What image of Trump emerges from news articles between 2015 and 2020?

Abstract

In 2016, the world was completely astonished: Donald Trump was elected president of the United States while all the polls estimated that Hillary Clinton would win. The following four years were marked by shocking declarations on Twitter, controversies, and withdrawals from previous agreements. But even though this president has been highly criticized by part of the international community, he was almost ready to run for a second term in 2020. So looking at quotes from this president as well as quotes about him might offer another perspective on this situation. This opens the door to many questions: What are the issues that Trump has addressed during his campaign and his presidency? How is he perceived by different segments of the population? Is there any influence from newspapers? Let’s find out through a corpus of thousands of quotations related to Trump and extracted from thousands of English news articles published between 2008 and 2020.

Introduction

Three main questions guided this study.

About Trump’s program:

Which topics did Donald Trump talk about the most during the presidential campaign (starting in 2015), and during his time in office (20/01/2017 - 20/01/2021)? Indeed, before looking at what Trump’s supporters (or detractors) thought of him, we need to understand what he had to offer to US citizens. But studying his official agenda is not satisfactory, as it is subjective and instrumented to cater to voters’ expectations, and thus not representative of the candidate’s true thoughts. On the other hand, we believe that looking for topics appearing in Trump’s quotes over time can be more telling. Then, the aim was to look for change over time in the topics discussed, for example before and after his election, or because of external events such as the Covid crisis.

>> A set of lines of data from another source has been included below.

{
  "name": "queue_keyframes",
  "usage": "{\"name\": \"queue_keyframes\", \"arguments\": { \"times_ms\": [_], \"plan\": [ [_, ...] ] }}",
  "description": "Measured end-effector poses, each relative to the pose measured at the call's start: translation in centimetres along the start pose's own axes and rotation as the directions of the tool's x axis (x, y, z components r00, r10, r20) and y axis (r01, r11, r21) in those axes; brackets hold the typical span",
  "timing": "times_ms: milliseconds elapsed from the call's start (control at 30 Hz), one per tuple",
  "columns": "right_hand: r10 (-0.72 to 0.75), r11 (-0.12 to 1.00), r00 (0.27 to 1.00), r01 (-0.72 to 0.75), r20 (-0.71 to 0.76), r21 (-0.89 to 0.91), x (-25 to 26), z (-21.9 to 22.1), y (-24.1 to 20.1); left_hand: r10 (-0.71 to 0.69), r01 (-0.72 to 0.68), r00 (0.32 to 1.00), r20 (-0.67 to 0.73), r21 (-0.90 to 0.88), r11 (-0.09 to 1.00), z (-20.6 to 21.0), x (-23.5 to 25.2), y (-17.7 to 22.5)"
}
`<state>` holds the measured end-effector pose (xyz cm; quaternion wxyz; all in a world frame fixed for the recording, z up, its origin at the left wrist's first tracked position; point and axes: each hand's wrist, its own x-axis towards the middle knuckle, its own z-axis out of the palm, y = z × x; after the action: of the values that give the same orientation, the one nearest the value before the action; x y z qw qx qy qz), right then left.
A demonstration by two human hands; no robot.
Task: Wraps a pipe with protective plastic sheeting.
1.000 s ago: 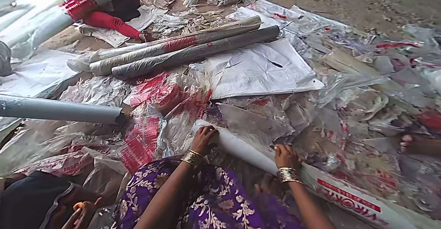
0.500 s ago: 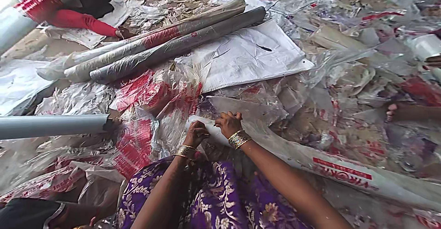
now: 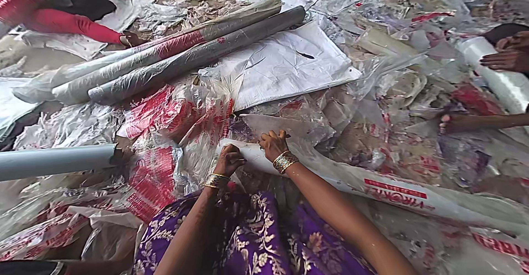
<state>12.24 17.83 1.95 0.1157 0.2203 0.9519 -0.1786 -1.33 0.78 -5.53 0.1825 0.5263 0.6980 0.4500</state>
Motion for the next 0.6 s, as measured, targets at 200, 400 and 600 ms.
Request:
{"name": "queue_keyframes", "arguments": {
  "times_ms": [200, 400, 600],
  "plan": [
    [0.154, 0.988, 0.988, -0.154, -0.006, -0.032, -5.3, -0.2, 4.8, -0.120, 0.122, 0.991, 0.055, -0.024, 0.992, -0.5, -0.2, 0.8],
    [0.527, 0.844, 0.771, -0.426, -0.358, 0.325, -11.6, 3.1, 12.0, -0.308, 0.324, 0.945, -0.112, 0.166, 0.931, 1.6, 1.0, 3.8],
    [0.616, 0.787, 0.660, -0.499, -0.430, 0.362, -13.3, 5.4, 14.4, -0.380, 0.431, 0.902, -0.204, 0.404, 0.807, 4.1, 2.4, 6.9]
  ]
}}
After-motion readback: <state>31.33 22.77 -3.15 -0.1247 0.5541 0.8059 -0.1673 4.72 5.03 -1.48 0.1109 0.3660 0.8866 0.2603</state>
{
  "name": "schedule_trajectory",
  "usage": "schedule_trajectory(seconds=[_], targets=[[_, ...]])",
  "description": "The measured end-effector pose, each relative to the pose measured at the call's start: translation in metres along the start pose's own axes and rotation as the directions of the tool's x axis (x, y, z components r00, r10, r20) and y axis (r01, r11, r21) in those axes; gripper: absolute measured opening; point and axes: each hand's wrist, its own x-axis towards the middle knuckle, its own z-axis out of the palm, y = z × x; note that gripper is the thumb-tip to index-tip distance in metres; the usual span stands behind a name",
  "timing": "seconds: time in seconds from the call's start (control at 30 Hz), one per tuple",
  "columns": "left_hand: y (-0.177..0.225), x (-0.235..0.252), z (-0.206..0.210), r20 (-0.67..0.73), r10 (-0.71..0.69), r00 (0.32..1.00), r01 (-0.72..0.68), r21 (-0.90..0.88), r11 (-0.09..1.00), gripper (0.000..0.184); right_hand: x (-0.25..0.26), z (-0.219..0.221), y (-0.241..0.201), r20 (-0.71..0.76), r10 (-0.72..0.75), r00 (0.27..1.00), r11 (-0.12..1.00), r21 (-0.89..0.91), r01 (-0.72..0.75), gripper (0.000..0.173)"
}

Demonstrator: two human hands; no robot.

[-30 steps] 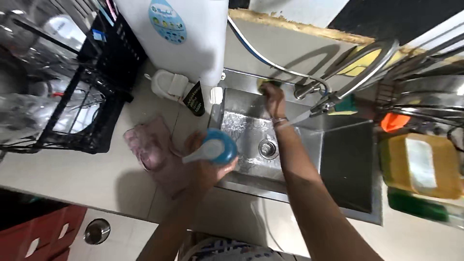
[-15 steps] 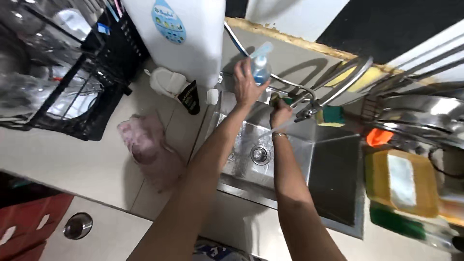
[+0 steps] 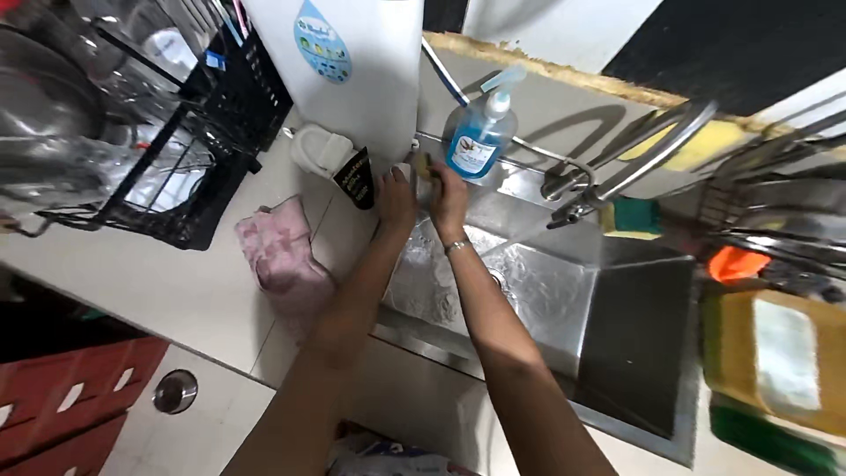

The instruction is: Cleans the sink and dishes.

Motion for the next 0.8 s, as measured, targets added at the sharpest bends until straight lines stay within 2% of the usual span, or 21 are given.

About Trump’s supporters and opponents:

Can we quantify Trump’s popularity over time or according to the population group? So first the idea is to look at the sentiment of the quotes to quantify this popularity over time and and try to link it to current events. Secondly, it is interesting to look at whether this popularity depends on different population groups.
In which newspapers are Trump’s quotations published? One of the key events of the 2016 campaign was the massive use of both fake news by Russia to discredit Hillary Clinton and tweets to be present on social media. This campaign appears to be a mediatic battle, in which newspapers played a great role. Different information could be provided by this study, as the relation between political affiliation of a newspaper and the positivity of the quotes it published.

Dataset

To answer the questions, we needed data. This took the form of quotations extracted from news articles in _Quotebank: A Corpus of Quotations from a Decade of News. Briefly, this dataset is made of quotations that were extracted from English language articles, and their authors were estimated by the program with a confidence value. As the quotation corpus is huge (178 million quotations), we select only the quotations in the period which should a priori concern Trump the most, i.e. data from 2015 to 2020 (one year before Trump’s election until the end of his term). Furthermore, only the remaining quotations from Trump or talking about Trump in English were kept. After this preprocessing step, only 1,097,729 quotes remained, which is manageable.

Results

The evolution of Trump’s speaking topics

Moreso than any other president, Trump liked to publish his thoughts on Twitter. Those then get quoted by news sites. For that reason, many of his ideas are available in our dataset. To extract them, we thus consider only the quotations spoken by Trump. At this point, the operation became a bit more complicated: how to determine the topics in Trump’s quotations? We decided to use Empath, which is a tool for analyzing text across lexical categories. The text was classified using many topics, of which we retained the five which gave the most interesting results: Racism, Economy, Environment, Foreign policy, and Pandemic.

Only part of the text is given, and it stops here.